State of Resistance: Healthcare or Trumpcare?

LOS ANGELES

CAPITAL & MAIN SPECIAL REPORT--Fernando E. Hurtado scrolled through photos on his mobile phone in a pristine new examination room of South Los Angeles’ federally funded St. John’s Well Child and Family Center. Nearby, his wife, Amy Areli, waited with two of their four children as the younger boy fidgeted nervously. 

“He’s getting his immunization shots today,” Hurtado grinned at the 3-year-old before pausing at a close-up of a woman’s forearm and what looked like a mosquito-bite-sized bump surrounded by a patch of ruddy inflammation. The next image revealed a gaping, half-dollar-sized crater where the bump had been.

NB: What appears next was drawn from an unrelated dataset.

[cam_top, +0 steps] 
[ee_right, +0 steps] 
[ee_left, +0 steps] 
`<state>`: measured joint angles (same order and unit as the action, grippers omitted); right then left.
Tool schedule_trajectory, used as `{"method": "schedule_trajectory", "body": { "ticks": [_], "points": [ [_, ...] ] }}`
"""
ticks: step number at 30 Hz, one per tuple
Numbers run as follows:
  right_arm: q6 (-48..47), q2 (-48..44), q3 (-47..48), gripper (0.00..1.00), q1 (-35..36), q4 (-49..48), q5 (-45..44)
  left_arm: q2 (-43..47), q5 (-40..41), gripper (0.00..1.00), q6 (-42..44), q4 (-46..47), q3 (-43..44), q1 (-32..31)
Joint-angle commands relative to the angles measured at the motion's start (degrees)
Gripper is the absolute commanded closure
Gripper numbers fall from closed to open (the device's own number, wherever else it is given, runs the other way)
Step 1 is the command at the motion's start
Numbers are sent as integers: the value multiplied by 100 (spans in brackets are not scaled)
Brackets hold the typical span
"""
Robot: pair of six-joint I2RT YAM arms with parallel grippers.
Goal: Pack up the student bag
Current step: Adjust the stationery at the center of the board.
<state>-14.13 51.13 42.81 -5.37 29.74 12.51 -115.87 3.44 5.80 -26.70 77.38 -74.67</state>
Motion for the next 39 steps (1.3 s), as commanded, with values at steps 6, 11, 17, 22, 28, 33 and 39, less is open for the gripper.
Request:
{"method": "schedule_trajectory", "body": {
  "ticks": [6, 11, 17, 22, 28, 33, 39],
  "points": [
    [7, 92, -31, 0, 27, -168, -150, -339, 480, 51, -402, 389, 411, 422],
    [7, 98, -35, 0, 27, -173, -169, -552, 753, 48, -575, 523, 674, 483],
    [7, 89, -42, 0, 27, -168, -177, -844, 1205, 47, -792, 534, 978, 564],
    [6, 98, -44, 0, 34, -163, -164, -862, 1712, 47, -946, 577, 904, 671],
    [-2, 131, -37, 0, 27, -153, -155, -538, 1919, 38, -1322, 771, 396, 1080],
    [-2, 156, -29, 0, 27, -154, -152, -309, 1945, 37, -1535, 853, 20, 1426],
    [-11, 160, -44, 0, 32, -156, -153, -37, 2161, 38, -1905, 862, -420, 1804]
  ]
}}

“My wife got a tiny cut on her arm that became infected,” Hurtado explained. “It was [Methicillin-resistant] staphylococcus. She spent nine days in the hospital. They told me that if we hadn’t had Medi-Cal, the bill would have been more than $100,000. If this would have happened without medical coverage, there would have been no way for us to afford to pay that kind of expense.” 

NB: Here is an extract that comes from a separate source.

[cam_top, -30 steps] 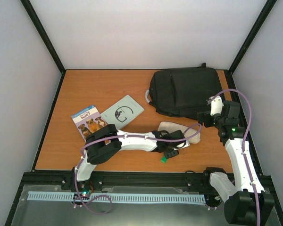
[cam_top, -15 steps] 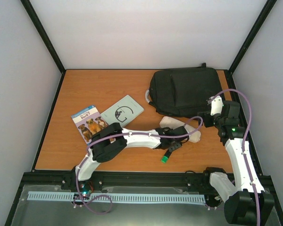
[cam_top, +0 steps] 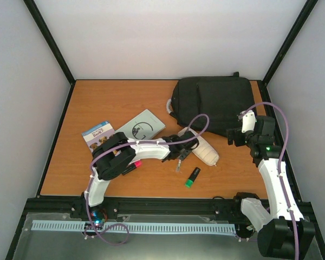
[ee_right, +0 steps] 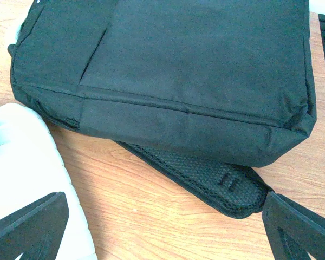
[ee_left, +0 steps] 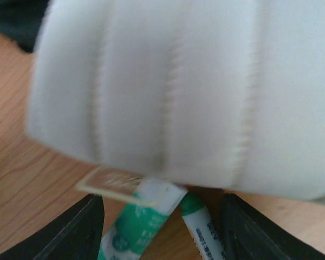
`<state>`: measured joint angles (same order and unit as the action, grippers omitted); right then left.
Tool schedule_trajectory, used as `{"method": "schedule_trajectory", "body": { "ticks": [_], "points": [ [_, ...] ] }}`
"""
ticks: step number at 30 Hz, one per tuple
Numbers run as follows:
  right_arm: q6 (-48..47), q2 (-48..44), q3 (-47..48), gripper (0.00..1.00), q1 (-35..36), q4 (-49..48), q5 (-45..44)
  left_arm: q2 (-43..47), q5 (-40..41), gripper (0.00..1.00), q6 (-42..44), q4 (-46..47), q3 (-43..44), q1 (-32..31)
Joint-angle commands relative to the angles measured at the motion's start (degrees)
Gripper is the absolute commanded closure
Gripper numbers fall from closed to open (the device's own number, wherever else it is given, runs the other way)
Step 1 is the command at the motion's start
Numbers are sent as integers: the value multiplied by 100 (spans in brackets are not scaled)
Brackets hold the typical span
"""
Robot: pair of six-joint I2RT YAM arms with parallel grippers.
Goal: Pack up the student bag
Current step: Adjust the stationery at the center of the board, then move the stationery to the center of the board.
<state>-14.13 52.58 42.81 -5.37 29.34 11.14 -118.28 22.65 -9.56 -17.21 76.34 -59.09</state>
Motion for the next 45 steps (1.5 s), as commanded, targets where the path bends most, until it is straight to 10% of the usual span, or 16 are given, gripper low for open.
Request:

On the same day that congressional Republicans set the stage to repeal the Affordable Care Act, the 35-year-old father, who installs artificial lawns, grimly reflected on the shadow that his family and the majority of St. John’s patients have been living under since the election of Donald Trump signaled the coming end of the law that has dramatically transformed California’s health-care landscape. 

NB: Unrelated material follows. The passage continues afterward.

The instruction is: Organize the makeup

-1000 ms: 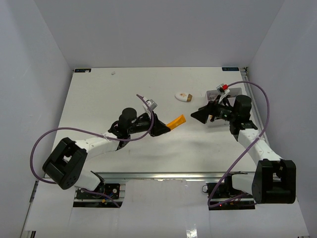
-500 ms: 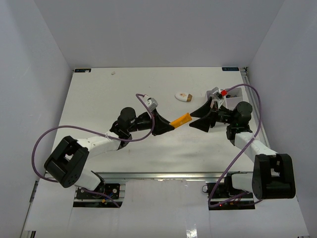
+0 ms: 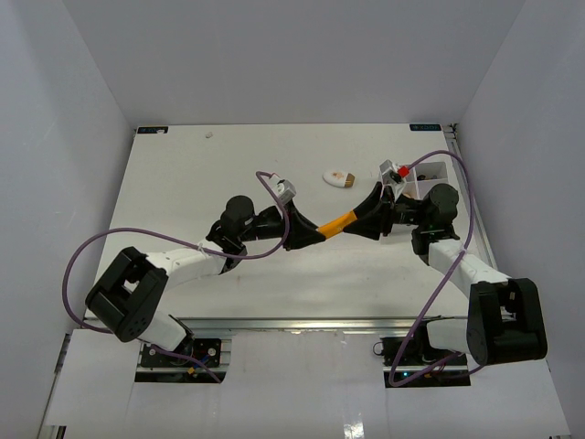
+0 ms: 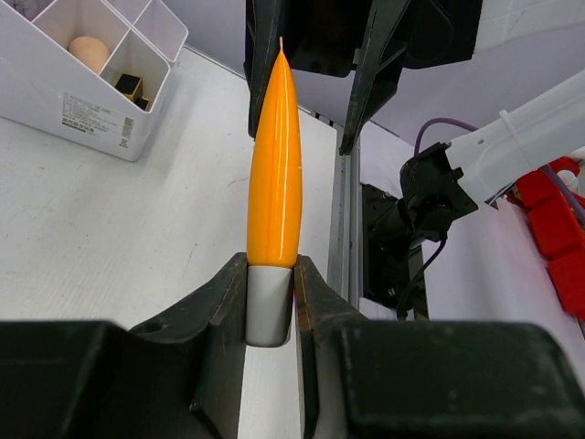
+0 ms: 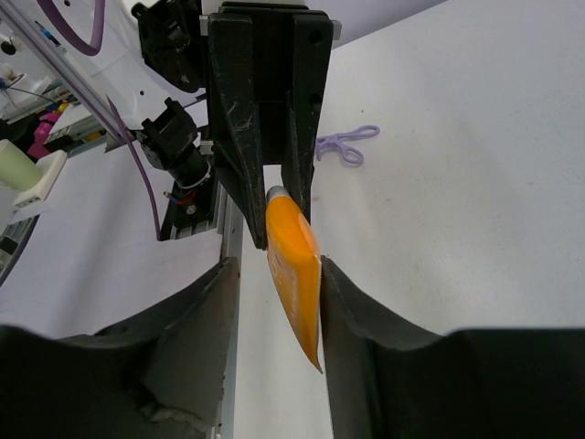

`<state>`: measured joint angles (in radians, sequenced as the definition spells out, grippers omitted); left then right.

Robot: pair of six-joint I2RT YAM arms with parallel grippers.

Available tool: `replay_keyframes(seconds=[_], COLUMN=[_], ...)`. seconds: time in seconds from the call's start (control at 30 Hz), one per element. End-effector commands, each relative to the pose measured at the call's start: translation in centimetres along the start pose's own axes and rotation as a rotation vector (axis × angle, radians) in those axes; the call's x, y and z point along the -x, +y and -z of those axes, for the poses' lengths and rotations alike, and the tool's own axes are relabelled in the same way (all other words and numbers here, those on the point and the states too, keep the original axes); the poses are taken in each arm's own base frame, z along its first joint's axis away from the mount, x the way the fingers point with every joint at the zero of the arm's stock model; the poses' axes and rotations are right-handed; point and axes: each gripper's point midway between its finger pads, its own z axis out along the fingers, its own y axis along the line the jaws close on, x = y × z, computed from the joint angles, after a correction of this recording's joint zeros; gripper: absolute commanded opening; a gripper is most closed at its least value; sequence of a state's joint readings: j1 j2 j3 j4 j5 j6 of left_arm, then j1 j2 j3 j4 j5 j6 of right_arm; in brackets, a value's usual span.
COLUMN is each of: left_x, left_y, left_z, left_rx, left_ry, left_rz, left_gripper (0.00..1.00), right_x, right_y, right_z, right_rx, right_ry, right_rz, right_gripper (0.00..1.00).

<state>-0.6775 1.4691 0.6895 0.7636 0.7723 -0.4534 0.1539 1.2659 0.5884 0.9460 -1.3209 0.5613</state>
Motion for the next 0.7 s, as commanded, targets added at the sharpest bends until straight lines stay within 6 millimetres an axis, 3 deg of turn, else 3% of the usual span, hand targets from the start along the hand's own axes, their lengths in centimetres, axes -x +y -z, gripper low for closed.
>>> replay_keyframes(seconds=[0.0, 0.13, 0.3, 0.4, 0.47, 0.67], left_x=[1.6, 1.9, 2.1, 2.1, 2.2, 3.4], left_y=[-1.0, -1.0, -0.9, -0.8, -0.6, -0.1], left_z=[-0.5, -0.6, -0.8, -0.8, -0.7, -0.2], left_rx=[-0.045, -0.044, -0.041, -0.033, -0.021, 0.06], left_ry=[-0.026, -0.029, -0.029, -0.029, -0.032, -0.072], left_rz=[-0.046, -0.048, -0.047, -0.04, -0.037, -0.068], left_gripper=[0.11, 0.12, 0.14, 0.2, 0.27, 0.77], right_x=[1.6, 1.5, 1.3, 1.3, 1.3, 1.7], right_y=[0.7, 1.0, 0.9, 0.9, 1.0, 1.3], right_z=[-0.3, -0.3, -0.3, -0.3, -0.2, -0.1], right_rx=[0.036, 0.051, 0.066, 0.073, 0.076, 0.069], right_ry=[0.001, 0.011, 0.03, 0.037, 0.041, 0.057], right_rz=[0.094, 0.094, 0.063, 0.065, 0.071, 0.138], right_gripper=[0.43, 0.34, 0.14, 0.1, 0.09, 0.08])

“Before my wife got the infection,” Hurtado said, “our 2-month-old baby was also in the hospital, with an infection for [chicken pox], when he got an infection in his head and he was hospitalized for four days for the same [staph] bacteria. I imagine them not having medical coverage. Yes. Of course I’m worried.” 

(Photo: Fernando Hurtado and his wife, Amy Areli, with two of their four children at St. John’s Well Child and Family Center.) 

Though the form that Trumpcare will take remains vague, for Hurtado and his family — and the more than 50 percent of their newly insured South LA neighbors who now rely on the state’s ACA Medi-Cal expansion for their health coverage — the future remains frighteningly uncertain. They are not alone. 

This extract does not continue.